Mit Sicherheit gibt es Anbaugebiete, in denen aufgrund naturgegebener Wettbewerbsvorteile Schadinsekten, Pilzinfektionen oder Unkrautdruck keine Unlösbarkeiten darstellen. In Regionen jedoch, in denen die Gärtner unter Zuhilfenahme des im konventionellen Anbau zur Verfügung stehenden Waffenarsenals bereits Schwierigkeiten haben, den Anforderungen des Marktes genüge zu tun, kann eine Aufrechterhaltung der Bioproduktion oder eine Produktionsumstellung nur zu Lasten der Umwelt erfolgen – auch wenn sie sich dank gegenwärtig hoher Erzeugerpreise finanziell rechnen sollte.

Das Blatt, die Ökobilanz und die Gewinn-und-Verlustrechnung der Betriebe wenden sich, sobald der Lebensmitteleinzelhandel und dessen verlängerter Arm, die Verbraucher, bereit wären, Produkten aus dem biologischen Anbau Zugeständnisse einzuräumen.
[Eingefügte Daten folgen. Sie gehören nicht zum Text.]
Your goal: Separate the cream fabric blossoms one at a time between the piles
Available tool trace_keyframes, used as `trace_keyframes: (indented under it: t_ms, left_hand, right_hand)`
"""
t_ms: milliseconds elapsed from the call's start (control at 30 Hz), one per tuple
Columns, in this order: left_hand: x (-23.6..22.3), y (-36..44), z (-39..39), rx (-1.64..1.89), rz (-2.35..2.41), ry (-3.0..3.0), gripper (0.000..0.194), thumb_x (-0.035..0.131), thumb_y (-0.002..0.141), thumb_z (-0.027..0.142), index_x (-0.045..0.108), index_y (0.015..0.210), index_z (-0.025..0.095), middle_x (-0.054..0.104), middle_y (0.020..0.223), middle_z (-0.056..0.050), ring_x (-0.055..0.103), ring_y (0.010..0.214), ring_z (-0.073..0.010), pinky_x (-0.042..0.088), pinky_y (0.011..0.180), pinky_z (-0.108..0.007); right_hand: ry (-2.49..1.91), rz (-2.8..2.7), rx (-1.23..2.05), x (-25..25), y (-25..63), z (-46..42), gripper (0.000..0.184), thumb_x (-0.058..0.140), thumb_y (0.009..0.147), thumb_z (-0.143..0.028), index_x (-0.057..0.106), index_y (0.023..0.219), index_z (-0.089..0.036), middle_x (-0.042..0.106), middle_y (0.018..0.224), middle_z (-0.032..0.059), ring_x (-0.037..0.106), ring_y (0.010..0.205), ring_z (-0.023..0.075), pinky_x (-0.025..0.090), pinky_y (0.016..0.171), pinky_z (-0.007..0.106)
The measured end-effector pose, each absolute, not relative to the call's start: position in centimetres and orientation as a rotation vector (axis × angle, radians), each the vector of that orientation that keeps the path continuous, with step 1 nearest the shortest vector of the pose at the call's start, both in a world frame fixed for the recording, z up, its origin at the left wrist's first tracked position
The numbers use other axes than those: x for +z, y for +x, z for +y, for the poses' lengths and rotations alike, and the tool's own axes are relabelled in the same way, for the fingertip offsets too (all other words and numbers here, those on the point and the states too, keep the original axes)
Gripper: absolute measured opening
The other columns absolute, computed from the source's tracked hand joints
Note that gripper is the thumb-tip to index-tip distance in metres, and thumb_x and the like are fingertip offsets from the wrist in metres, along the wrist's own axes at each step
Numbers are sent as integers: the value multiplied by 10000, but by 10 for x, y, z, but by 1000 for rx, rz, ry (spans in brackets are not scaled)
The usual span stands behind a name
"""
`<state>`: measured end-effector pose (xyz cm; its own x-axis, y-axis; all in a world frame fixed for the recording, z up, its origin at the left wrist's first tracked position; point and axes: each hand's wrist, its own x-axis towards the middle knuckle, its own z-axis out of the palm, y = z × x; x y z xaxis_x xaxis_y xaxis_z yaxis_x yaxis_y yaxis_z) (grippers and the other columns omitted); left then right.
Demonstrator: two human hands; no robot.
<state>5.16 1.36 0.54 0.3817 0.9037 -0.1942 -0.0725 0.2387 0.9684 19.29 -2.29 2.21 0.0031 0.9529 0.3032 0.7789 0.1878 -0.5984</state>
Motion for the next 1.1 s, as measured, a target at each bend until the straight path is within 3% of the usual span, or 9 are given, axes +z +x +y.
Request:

Dabei müssten noch nicht einmal Abstriche bei der Produktqualität gemacht werden. Eine ganze Menge gewonnen wäre bereits, wenn beispielsweise für den Bioanbau besonders geeignete Sorten leichter absetzbar wären und der Speiseplan der Endverbraucher wieder verstärkt auf regionale und saisonale Besonderheiten Rücksicht nehmen würde. Es ist unbestreitbar ein Verdienst der ehemaligen Bundesregierung, den Bioanbau aus seinem Nischendasein geholt zu haben. Es liegt an der jetzigen Bundesregierung, die Weichen für eine sinnvolle Weiterentwicklung des derzeit einzigen Wachstumssegments der deutschen Ernährungswirtschaft zu stellen.